- TASK DIRECTIONS -
A single figure is the whole answer: the number of lines in the records that contain "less".

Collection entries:
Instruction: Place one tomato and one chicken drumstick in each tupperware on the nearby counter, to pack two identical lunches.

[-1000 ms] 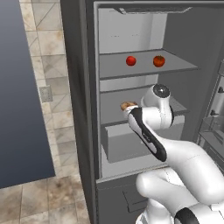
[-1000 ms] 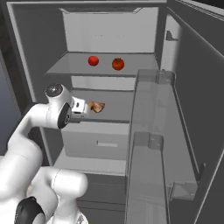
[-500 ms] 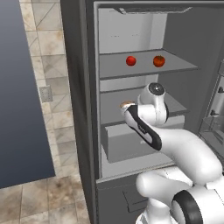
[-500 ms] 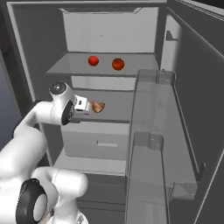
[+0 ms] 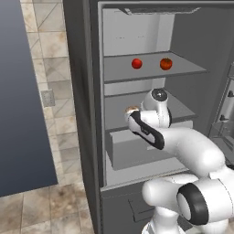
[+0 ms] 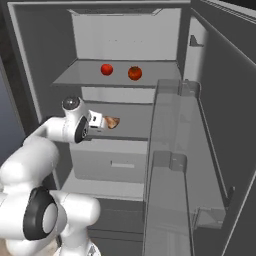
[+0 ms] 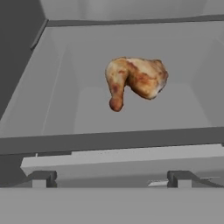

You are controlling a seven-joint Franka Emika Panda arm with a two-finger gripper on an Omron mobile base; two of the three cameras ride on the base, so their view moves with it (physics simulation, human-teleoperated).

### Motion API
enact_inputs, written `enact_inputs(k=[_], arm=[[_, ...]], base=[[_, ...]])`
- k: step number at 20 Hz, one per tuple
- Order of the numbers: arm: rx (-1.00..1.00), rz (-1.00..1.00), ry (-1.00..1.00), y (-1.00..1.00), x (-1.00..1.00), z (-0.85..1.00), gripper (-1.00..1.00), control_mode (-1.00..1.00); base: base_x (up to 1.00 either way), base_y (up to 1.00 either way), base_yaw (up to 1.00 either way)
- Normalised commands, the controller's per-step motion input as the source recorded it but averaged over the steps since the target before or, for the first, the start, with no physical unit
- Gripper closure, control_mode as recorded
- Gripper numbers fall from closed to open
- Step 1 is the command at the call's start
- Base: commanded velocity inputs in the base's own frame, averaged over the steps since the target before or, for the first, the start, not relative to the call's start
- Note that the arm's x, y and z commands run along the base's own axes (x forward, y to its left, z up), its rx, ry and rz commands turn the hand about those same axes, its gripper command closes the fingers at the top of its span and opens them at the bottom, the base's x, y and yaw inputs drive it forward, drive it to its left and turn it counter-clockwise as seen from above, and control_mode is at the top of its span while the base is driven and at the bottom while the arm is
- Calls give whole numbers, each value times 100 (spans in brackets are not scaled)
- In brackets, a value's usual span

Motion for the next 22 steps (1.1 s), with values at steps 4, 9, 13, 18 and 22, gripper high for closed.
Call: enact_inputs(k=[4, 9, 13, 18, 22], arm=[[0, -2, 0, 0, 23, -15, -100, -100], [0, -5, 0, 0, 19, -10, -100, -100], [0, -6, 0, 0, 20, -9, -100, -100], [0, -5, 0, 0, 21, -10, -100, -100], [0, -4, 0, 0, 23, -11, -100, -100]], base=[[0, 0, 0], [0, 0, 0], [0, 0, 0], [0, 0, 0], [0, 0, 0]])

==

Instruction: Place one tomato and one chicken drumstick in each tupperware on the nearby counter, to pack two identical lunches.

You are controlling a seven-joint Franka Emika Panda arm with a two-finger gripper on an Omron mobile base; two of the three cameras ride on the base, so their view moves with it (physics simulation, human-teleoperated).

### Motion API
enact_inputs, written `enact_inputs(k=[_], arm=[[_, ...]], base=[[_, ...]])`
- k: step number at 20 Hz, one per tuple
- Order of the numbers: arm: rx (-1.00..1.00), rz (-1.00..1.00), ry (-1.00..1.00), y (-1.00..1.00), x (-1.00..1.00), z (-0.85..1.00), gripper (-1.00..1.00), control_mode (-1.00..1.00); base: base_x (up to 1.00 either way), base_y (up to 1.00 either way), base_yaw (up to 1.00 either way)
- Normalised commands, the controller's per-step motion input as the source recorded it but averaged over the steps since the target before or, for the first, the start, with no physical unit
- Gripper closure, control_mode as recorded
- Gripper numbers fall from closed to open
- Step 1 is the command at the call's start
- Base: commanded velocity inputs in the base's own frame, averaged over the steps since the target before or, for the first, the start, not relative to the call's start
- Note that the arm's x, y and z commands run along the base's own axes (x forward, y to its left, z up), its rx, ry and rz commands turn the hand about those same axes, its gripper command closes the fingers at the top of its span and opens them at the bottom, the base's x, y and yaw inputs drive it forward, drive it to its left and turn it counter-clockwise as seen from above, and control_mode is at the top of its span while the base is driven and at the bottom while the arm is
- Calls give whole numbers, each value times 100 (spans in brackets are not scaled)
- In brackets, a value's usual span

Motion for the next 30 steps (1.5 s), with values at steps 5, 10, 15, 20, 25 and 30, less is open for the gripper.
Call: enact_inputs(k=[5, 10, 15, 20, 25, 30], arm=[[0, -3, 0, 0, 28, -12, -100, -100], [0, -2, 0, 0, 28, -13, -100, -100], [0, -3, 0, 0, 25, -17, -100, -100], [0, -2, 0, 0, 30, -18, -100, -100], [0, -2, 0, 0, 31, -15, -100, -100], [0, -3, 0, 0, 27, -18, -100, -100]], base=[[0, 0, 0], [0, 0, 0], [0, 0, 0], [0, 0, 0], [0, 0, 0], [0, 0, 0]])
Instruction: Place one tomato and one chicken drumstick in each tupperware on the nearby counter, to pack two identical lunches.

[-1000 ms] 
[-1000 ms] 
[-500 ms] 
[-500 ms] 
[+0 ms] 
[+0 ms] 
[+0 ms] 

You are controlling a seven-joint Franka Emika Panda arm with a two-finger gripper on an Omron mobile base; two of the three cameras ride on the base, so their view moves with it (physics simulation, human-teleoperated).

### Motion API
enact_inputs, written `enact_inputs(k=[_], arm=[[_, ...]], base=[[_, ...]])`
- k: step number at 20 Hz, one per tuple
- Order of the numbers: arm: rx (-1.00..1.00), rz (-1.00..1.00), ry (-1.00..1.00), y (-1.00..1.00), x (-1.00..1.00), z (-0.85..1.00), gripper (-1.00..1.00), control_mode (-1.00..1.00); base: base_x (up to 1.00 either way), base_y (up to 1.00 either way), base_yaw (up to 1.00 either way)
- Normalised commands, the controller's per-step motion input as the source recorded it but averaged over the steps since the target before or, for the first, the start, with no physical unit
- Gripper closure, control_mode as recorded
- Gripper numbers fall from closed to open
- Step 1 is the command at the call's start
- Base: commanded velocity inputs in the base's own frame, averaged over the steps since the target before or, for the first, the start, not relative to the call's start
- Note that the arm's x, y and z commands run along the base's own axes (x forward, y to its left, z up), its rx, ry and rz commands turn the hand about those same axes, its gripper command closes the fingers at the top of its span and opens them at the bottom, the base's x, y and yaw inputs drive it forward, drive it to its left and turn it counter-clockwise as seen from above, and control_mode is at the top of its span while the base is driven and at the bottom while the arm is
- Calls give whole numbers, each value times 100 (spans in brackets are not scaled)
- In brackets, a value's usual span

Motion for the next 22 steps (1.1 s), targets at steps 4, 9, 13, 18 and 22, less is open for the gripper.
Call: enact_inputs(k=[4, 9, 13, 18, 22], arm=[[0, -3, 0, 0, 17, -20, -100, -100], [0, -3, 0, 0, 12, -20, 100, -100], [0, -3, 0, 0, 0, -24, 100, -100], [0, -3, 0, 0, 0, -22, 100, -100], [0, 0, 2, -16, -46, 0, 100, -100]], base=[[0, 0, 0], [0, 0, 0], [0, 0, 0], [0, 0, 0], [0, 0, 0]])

- REPLY -
2